N-dimensionally nested metaloops with templates

S

2

10

I am trying to do N-dimensionally nested metaloops with template metaprogramming. The nesting part is trivial, however passing all the arbitrary number of iteration indices as template parameters to the most-inner loop seems problematic.

A simple unnested metaloop looks like:

template <size_t I, size_t N>
struct meta_for
{
    template <typename Lambda>
    inline meta_for(Lambda &&iteration)
    {
        iteration(I);
        meta_for<I+1, N> next(static_cast<Lambda&&>(iteration));
    }
};

template <size_t N>
struct meta_for<N, N>
{
    template <typename Lambda>
    inline meta_for(Lambda &&iteration)
    {
        return;
    }
};

#include <iostream>

int main()
{
    meta_for<0, 10>([&](size_t i) // perform 10 iterations
    {
        std::cout << i << '\n';
    });

    return 0;
}

Now, I want to make a metaloop, which accepts an N parameter denoting the dimensionality (the level of nesting), using like:

#include <iostream>

int main()
{
    // perform 3 dimensionally nested iterations
    // each index goes from 0 to 10
    // so 10x10x10 iterations performed
    meta_for<3, 0, 10>([&](size_t i, size_t j, size_t k)
    {
        std::cout << i << ' ' << j << ' ' << k << '\n';
    });

    return 0;
}

Solent answered 30/12, 2015 at 19:19 Comment(7)
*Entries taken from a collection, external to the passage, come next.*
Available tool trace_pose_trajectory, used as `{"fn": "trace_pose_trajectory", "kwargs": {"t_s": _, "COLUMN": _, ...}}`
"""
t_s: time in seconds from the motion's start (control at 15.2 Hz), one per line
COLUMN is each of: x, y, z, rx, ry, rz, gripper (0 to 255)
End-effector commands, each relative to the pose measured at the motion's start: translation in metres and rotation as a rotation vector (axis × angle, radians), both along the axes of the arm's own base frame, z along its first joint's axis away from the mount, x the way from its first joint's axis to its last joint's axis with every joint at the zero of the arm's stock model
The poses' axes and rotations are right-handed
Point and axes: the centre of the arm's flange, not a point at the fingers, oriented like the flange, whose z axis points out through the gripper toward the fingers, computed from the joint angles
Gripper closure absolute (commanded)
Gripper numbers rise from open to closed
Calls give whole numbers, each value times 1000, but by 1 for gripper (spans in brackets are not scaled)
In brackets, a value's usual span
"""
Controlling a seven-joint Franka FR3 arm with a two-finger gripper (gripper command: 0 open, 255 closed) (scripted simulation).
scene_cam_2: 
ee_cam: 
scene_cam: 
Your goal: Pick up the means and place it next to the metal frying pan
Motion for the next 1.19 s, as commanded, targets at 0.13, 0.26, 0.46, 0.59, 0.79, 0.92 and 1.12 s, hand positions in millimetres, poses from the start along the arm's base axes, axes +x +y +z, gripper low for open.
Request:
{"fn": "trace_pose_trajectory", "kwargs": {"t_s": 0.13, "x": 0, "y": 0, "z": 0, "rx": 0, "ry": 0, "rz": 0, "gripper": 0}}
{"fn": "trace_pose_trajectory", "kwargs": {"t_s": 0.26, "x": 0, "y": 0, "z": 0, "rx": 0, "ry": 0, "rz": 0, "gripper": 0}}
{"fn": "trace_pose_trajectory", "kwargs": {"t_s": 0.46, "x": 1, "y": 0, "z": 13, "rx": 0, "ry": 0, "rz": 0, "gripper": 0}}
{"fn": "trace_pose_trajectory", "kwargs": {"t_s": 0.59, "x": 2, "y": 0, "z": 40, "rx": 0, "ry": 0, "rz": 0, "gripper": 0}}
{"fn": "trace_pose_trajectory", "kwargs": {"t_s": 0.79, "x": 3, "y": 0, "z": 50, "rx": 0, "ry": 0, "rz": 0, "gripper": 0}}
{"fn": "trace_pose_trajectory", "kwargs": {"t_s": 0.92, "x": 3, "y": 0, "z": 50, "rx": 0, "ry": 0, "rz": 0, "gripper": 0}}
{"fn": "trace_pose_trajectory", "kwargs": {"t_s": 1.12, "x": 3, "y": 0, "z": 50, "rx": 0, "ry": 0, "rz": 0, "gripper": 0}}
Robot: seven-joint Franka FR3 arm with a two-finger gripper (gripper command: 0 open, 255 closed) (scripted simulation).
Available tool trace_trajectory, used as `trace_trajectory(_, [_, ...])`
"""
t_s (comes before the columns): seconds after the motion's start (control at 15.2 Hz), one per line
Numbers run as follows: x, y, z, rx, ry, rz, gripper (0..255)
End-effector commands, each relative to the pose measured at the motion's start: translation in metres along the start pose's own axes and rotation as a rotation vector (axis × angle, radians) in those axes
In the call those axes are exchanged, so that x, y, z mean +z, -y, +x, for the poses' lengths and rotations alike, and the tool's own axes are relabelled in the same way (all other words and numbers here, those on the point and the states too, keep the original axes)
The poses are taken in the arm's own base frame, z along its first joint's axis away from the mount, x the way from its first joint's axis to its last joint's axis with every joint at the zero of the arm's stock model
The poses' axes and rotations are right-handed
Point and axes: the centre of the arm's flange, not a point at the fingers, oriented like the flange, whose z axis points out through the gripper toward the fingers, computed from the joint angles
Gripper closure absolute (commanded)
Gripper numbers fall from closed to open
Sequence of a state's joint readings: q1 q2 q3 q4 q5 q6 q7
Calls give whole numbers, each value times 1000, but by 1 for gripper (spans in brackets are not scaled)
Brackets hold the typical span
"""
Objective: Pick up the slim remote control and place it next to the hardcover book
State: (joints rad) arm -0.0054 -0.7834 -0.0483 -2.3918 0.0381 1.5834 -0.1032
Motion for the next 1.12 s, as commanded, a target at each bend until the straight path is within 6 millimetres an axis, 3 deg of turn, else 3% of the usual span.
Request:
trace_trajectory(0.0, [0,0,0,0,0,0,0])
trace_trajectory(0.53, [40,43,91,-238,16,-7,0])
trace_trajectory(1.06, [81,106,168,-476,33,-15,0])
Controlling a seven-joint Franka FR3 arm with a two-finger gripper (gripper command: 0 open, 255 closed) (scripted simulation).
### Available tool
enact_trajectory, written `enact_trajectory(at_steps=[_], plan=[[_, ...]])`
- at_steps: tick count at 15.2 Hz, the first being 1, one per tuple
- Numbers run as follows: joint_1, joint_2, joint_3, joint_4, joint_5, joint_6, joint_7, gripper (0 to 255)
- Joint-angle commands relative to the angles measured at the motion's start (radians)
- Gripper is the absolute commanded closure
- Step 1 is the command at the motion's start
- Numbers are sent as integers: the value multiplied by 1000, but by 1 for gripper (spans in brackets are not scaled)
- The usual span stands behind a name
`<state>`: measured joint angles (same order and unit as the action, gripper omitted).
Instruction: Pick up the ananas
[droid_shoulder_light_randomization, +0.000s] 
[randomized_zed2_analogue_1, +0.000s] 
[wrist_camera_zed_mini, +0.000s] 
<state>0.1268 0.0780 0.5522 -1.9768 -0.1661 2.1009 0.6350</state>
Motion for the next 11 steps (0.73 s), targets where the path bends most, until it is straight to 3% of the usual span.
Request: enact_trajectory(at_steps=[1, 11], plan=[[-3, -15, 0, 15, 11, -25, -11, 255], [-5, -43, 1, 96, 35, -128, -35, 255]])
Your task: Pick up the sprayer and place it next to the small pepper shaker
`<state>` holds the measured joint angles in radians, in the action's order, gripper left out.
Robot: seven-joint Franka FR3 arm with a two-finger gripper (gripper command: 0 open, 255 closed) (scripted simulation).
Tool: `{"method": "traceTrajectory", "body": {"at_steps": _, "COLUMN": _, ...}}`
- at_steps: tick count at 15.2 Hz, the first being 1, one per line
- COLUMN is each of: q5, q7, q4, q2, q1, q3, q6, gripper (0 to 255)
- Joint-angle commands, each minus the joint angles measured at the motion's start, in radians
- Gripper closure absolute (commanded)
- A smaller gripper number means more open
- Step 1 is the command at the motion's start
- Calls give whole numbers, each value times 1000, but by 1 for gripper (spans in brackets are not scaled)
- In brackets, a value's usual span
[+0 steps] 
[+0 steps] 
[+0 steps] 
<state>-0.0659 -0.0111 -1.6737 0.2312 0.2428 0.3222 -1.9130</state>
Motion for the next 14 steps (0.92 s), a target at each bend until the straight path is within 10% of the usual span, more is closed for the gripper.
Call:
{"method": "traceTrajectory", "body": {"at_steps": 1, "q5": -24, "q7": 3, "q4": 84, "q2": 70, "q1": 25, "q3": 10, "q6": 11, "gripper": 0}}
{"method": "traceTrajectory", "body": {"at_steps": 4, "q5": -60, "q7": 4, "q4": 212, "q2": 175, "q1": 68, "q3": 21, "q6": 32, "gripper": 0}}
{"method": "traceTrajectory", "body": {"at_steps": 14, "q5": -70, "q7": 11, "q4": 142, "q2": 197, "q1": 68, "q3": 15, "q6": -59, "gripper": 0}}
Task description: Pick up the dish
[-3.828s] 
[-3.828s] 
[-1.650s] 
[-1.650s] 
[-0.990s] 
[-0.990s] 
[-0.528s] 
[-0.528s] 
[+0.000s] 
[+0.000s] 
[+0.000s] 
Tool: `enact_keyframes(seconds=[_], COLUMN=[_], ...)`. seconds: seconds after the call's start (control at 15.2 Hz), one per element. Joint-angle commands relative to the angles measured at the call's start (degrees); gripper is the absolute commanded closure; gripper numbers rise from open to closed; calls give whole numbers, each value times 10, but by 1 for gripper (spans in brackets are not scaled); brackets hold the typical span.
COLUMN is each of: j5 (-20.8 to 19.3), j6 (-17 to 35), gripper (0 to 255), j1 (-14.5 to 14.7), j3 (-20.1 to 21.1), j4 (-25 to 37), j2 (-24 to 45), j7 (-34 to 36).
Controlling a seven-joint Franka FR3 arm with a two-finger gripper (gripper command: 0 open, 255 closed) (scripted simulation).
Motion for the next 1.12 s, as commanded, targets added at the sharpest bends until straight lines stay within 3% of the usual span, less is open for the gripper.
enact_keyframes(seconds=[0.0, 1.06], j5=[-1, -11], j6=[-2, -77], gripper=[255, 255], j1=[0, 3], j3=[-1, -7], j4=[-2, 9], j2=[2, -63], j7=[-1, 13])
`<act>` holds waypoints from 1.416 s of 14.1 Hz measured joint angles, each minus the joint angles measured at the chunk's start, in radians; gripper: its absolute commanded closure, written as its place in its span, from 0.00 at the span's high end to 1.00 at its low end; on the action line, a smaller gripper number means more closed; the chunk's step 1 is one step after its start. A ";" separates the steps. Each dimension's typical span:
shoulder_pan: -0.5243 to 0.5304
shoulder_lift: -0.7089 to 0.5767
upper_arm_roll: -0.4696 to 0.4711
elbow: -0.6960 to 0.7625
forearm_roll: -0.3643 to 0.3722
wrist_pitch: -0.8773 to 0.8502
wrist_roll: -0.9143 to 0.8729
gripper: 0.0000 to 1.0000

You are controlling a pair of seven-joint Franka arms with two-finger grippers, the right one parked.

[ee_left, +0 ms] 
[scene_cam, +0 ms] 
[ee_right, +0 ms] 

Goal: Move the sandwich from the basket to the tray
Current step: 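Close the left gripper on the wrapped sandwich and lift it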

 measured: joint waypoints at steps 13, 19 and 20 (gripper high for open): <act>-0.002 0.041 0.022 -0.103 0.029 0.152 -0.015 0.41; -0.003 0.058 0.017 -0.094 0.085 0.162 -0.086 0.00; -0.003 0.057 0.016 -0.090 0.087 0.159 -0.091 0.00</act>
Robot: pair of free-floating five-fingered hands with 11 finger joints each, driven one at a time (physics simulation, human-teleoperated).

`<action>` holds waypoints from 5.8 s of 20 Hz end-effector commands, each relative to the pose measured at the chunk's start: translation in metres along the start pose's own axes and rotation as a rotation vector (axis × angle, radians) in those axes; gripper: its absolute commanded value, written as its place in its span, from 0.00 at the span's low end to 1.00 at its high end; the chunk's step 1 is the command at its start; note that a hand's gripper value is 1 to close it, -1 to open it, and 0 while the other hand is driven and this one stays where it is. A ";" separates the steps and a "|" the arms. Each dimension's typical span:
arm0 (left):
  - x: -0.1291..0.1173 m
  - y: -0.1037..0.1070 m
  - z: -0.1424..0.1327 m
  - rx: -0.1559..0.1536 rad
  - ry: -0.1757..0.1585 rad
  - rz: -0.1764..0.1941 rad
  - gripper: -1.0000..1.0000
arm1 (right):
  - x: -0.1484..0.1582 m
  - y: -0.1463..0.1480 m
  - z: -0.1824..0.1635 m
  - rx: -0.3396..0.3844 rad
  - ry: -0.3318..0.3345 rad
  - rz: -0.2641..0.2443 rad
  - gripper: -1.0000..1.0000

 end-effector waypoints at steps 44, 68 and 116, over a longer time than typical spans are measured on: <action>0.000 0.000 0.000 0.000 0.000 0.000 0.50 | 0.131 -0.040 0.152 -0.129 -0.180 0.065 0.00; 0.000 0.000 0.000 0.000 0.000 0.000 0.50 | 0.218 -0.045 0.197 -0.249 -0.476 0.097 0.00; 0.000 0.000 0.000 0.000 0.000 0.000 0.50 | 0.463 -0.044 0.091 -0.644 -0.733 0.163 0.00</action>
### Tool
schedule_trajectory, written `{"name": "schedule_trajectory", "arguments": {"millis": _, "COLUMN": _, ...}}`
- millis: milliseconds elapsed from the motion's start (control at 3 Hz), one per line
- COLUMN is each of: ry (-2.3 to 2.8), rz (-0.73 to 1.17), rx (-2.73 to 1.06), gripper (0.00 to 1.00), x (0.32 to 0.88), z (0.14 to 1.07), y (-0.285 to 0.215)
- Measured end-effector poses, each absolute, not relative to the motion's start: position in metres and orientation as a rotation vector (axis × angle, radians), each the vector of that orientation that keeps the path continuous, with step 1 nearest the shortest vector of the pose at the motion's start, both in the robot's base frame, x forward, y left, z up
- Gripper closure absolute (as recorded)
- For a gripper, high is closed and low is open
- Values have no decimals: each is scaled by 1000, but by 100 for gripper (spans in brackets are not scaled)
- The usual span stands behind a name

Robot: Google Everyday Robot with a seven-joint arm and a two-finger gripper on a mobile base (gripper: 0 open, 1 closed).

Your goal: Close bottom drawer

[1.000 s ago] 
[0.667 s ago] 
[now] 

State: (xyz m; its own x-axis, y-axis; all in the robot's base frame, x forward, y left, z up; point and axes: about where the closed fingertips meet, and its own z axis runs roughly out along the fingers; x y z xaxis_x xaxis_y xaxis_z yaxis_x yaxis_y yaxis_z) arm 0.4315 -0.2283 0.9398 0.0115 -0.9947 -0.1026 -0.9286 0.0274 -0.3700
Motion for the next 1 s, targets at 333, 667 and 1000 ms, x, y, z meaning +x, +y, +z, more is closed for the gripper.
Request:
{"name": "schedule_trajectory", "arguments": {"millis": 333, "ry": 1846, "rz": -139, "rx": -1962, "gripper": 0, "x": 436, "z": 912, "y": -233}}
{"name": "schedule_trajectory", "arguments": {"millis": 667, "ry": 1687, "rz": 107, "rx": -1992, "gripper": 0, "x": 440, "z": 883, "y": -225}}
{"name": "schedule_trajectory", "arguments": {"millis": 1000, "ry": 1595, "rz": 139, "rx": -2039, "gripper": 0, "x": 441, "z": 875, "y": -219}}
[OT]: prefer std::forward<Lambda> over static_cast<Lambda&&> – Bose 30/12, 2015 at 19:48

@Jarod42: No, I hate std::forward for multiple reasons. 1: actually it performs a cast, but it's name doesn't reflect that. 2: some compilers (like MSVC 14) generate additional instructions and/or won't be able to perform optimizations on the lambda if std::forward is used instead of the plain cast. It can cause serious performance problems. Maybe it's a bug maybe not, the plain cast is more clear and secure to me. I also made a custom C++11-like forward_cast function for it. – Solent 30/12, 2015 at 19:51

In your example you may linearise your index from 0..10*10*10 and recompute with modulo each part. See Completely enumerate indices of D-dimensional array at compile time – Bose 30/12, 2015 at 20:1

Well I guess it's not a duplicate but anyways I did something very similar to this with "metaloops" once, I think my template code was fairly clean: #32321253 – Armenian 30/12, 2015 at 20:4

So, for some explanation, the idea was, instead of trying to mimic exactly the semantics of N nested loops, I just implement cartesian product of an arbitrary number of type lists, and then have a single loop over the cartesian product result. For run-time code, this will require a lot more memory, and it's not a great idea. But for compile-time code, I think it's not asymptotically different since at compile-time, you need to instantiate a new type / function / something for each iteration of any looping computation anyways. And here, you are outputting a structure of that size anyways. – Armenian 30/12, 2015 at 20:23

Maybe in your case you really want to use meta-loops and not cartesian product though? I guess your example is not initialization but output. Hard to say. FWIW the cartesian product is really simple and natural in functional programming so at least IMO it is an attractive approach for TMP. – Armenian 30/12, 2015 at 20:26

@ChrisBeck The good ol' Cartesian product. Nice approach. No, it's not Cartesian product or initialization, it's a computation. – Solent 30/12, 2015 at 20:37

B

6

Someone better versed in this stuff can improve my answer.

Live Demo

The gist of my solution is that you declare N dimensions, with a start and an end.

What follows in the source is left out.